So far, the largest shopping center we’ve featured on this site is the massive Mall of America in suburban Minneapolis, Minnesota. On a recent trip which brought us through the intermountain west and western Canada, we were able to visit the only North American mall larger than the Mall of America: West Edmonton Mall in Canada.
Edmonton is the provincial capital of Alberta and a city with a metropolitan population of just over one million. Not only a center of government, Edmonton is also the northern anchor of the Edmonton-Calgary technology corridor, one of four regions of Canada comprising 50 percent of that country’s population. Edmonton is also home to numerous institutions of higher education, including the flagship campus of the University of Alberta. In addition, Edmonton currently holds the moniker “Oil Capital of Canada” – since the 1940s, Edmonton has been best known for its petrochemical industries due to the abundance of natural energy resources nearby; and, even though Edmonton’s economy is diversified today, the natural resources energy reserves in northern Alberta are second only to Saudi Arabia’s in the entire world.

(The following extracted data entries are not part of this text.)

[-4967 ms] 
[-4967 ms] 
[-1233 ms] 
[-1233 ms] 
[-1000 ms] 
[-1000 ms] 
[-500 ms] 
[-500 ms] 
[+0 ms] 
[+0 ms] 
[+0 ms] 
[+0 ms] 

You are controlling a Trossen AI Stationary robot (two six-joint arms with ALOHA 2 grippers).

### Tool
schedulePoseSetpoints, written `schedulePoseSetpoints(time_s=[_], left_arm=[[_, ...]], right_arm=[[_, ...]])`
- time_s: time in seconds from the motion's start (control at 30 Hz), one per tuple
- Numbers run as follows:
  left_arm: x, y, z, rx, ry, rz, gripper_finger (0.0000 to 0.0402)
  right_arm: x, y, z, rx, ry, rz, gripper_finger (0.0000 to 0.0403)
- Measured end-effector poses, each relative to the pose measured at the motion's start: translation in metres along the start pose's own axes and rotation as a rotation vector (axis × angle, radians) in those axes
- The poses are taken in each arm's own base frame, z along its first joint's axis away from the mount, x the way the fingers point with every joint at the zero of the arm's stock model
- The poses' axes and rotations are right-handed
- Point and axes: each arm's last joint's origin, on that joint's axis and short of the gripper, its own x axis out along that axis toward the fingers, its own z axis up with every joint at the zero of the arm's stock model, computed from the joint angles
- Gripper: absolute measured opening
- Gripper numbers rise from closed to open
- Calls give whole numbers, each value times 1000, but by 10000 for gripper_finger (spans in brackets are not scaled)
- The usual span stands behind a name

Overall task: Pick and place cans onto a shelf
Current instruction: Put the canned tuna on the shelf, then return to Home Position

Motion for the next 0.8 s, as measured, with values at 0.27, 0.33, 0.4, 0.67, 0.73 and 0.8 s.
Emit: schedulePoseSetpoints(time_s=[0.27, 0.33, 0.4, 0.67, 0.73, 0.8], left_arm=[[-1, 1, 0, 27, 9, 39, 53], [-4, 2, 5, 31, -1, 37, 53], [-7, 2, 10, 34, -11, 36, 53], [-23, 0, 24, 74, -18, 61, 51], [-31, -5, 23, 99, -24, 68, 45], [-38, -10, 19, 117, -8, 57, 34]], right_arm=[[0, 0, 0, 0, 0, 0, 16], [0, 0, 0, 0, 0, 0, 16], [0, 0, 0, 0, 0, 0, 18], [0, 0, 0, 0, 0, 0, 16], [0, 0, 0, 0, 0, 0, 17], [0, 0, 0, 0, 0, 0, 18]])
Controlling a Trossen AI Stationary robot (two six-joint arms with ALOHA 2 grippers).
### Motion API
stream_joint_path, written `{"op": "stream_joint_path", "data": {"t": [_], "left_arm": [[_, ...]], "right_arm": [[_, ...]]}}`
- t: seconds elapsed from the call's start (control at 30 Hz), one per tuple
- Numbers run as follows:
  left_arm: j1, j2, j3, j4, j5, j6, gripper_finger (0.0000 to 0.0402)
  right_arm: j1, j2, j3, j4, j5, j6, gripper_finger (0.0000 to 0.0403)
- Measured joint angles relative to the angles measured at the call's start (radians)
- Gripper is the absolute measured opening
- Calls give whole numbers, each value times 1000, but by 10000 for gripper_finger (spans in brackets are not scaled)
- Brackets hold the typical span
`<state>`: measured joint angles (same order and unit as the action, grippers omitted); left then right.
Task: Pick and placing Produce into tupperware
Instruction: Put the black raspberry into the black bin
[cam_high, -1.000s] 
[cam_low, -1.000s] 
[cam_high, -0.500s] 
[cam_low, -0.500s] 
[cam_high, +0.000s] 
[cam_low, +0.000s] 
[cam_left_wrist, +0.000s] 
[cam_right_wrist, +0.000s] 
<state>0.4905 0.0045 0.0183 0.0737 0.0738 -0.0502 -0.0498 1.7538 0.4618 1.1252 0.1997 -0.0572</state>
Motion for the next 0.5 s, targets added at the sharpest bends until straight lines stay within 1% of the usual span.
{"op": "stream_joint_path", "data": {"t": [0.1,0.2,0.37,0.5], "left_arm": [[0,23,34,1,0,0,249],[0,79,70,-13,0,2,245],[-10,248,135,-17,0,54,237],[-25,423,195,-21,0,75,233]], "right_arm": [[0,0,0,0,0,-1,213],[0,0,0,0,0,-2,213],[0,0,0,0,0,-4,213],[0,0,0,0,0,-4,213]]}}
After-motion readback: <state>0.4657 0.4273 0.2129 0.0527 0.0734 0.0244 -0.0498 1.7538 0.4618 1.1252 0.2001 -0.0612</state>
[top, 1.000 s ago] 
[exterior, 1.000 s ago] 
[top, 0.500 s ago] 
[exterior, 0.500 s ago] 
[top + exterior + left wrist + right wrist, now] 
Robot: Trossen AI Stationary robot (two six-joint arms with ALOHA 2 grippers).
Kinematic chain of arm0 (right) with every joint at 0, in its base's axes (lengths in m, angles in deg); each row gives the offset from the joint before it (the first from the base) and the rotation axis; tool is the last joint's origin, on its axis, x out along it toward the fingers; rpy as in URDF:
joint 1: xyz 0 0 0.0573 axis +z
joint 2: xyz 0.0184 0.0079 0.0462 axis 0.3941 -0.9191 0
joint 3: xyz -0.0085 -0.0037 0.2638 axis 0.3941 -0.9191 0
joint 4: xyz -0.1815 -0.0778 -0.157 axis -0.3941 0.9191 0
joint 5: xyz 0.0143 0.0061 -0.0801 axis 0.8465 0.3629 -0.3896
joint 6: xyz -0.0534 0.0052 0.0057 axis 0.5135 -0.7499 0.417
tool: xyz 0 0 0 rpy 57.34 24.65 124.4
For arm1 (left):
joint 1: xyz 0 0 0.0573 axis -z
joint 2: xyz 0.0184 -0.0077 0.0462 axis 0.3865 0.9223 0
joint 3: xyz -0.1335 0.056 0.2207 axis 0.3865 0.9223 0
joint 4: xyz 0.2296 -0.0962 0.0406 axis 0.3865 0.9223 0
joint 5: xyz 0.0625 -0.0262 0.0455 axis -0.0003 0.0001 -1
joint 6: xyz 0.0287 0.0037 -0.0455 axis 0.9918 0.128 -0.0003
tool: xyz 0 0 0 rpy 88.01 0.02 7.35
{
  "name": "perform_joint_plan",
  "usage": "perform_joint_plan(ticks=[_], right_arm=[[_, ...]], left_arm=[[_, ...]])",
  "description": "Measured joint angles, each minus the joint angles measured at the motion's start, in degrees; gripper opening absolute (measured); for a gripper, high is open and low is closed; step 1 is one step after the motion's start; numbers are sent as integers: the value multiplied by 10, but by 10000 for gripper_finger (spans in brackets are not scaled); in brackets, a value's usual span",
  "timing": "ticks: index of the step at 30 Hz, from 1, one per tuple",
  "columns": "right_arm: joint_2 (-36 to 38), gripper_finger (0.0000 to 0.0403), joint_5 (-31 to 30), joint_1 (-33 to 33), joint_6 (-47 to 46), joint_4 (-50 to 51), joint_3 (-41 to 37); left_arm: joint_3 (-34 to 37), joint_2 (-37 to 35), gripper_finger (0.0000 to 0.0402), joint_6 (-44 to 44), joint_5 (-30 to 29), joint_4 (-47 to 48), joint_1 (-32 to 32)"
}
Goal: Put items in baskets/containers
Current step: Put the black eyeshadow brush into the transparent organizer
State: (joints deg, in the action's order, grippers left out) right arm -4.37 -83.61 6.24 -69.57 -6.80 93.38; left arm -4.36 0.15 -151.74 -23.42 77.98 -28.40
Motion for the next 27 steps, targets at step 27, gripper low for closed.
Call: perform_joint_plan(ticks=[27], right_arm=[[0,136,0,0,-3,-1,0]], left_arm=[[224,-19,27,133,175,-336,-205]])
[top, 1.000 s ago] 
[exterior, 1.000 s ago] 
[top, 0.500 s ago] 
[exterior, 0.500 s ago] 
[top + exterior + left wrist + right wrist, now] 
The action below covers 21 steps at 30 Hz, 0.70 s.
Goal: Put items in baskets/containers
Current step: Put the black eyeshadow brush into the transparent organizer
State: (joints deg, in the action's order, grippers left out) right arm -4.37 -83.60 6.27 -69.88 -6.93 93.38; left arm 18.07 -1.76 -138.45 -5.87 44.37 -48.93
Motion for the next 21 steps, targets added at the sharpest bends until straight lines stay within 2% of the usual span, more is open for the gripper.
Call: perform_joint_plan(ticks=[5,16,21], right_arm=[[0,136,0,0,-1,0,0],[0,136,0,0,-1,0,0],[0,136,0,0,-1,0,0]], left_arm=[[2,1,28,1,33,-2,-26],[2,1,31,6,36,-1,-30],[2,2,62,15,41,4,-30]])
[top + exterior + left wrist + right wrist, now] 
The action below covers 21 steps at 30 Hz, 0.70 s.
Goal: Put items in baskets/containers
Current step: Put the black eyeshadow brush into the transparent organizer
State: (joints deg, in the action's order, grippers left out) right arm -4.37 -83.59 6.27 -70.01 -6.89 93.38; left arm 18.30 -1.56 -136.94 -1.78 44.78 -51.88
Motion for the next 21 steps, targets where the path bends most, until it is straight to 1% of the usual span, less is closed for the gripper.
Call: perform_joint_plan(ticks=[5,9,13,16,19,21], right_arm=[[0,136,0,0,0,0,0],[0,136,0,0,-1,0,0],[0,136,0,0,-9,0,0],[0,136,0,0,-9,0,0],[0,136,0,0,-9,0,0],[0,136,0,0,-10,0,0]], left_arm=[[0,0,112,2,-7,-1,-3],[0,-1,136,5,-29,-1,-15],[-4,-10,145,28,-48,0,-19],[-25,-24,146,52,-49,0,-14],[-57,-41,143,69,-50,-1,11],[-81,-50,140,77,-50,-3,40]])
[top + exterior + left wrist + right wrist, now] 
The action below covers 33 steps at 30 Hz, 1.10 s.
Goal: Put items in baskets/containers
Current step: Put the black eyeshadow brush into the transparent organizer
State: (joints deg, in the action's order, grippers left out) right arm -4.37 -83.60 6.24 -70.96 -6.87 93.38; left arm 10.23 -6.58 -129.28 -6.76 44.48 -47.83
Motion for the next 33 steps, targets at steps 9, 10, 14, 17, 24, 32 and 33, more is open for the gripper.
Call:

In the late 1970s, amid Edmonton’s largest boom in growth resulting from petroleum sector jobs, an Iranian immigrant family, the Ghermezians, embarked upon a plan to build a super-regional mall on the west side of Edmonton. The project, however, did not open as the behemoth 6 million square-foot supermall that exists today.
Instead, the West Edmonton Mall opened in September, 1981 with a modest – at least compared to today’s size – selection of only 220 stores totalling just over one million square feet on two levels. The mall opened along 170th street between 90th and 87th Avenue. Upon opening, the anchors were Sears, Eaton’s, and The Bay, and the mall cost C$200,000 to build. The original 1981 mall still exists today as Phase I, and is still anchored by Sears and The Bay, but Zellers rounds out the third anchor as it moved from Phase II in 2000 to replace Eatons, which went out of business in 1999. A large food court, Gourmet World, is located in Phase I and connects Phase I to the mall’s indoor amusement park.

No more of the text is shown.